» WORK TO COMPLETE: No pictures go into the copy. Write out every line below exactly.

» AVAILABLE DATA:
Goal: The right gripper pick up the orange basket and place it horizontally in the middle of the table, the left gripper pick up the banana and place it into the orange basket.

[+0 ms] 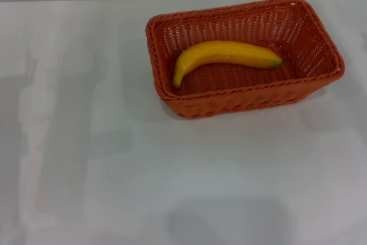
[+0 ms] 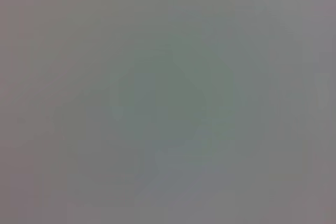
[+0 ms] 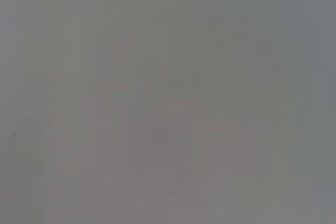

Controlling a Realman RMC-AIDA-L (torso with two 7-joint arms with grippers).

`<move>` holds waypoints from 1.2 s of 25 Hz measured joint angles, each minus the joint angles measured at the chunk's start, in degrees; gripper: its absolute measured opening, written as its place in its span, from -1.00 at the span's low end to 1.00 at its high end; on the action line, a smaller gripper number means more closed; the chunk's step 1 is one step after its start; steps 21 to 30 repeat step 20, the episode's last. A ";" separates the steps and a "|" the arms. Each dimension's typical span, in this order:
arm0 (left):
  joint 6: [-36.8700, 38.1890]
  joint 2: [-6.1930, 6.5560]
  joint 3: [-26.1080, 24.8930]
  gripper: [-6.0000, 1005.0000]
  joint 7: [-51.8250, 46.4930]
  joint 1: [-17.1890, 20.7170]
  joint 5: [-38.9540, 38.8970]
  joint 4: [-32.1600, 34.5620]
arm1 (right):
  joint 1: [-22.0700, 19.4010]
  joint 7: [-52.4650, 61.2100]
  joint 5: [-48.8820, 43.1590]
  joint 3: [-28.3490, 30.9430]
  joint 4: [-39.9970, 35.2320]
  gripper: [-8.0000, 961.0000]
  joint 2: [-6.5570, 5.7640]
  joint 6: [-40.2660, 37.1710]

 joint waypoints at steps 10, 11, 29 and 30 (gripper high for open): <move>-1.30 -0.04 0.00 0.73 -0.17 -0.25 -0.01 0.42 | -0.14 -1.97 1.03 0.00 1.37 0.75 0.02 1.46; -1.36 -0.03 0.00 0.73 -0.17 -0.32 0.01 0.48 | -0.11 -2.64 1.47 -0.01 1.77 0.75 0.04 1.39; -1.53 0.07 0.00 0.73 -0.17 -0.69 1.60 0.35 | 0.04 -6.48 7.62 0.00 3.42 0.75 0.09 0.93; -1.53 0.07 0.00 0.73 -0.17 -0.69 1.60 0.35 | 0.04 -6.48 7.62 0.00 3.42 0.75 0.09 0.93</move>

» COMPLETED EXERCISE:
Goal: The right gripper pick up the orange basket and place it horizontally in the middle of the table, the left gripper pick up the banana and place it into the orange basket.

[+0 ms] 
[+0 ms] 
[+0 ms] 

Controlling a Realman RMC-AIDA-L (torso with two 7-joint arms with grippers).

`<move>` holds waypoints from 1.2 s of 25 Hz measured joint angles, each minus the joint angles measured at the chunk's start, in degrees; gripper: its absolute measured opening, written as its place in its span, from -1.00 at the span's low end to 1.00 at its high end; on the action line, a smaller gripper number means more closed; the chunk's step 1 is one step after its start; steps 21 to 30 repeat step 20, the episode's last. A ";" separates the steps and a "|" the arms. Each dimension's typical span, in this order:
arm0 (left):
  joint 6: [-36.8700, 38.1890]
  joint 2: [-6.1930, 6.5560]
  joint 3: [-26.1080, 24.8930]
  gripper: [-6.0000, 1005.0000]
  joint 7: [-51.8250, 46.4930]
  joint 1: [-17.1890, 20.7170]
  joint 5: [-38.9540, 38.8970]
  joint 4: [-32.1600, 34.5620]
arm1 (right):
  joint 1: [-22.0700, 19.4010]
  joint 7: [-52.4650, 61.2100]
  joint 5: [-48.8820, 43.1590]
  joint 3: [-28.3490, 30.9430]
  joint 4: [-39.9970, 35.2320]
  gripper: [-8.0000, 961.0000]
  joint 2: [-6.5570, 5.7640]
  joint 6: [-40.2660, 37.1710]

 joint waypoints at steps 10, 11, 29 and 30 (gripper high for open): <move>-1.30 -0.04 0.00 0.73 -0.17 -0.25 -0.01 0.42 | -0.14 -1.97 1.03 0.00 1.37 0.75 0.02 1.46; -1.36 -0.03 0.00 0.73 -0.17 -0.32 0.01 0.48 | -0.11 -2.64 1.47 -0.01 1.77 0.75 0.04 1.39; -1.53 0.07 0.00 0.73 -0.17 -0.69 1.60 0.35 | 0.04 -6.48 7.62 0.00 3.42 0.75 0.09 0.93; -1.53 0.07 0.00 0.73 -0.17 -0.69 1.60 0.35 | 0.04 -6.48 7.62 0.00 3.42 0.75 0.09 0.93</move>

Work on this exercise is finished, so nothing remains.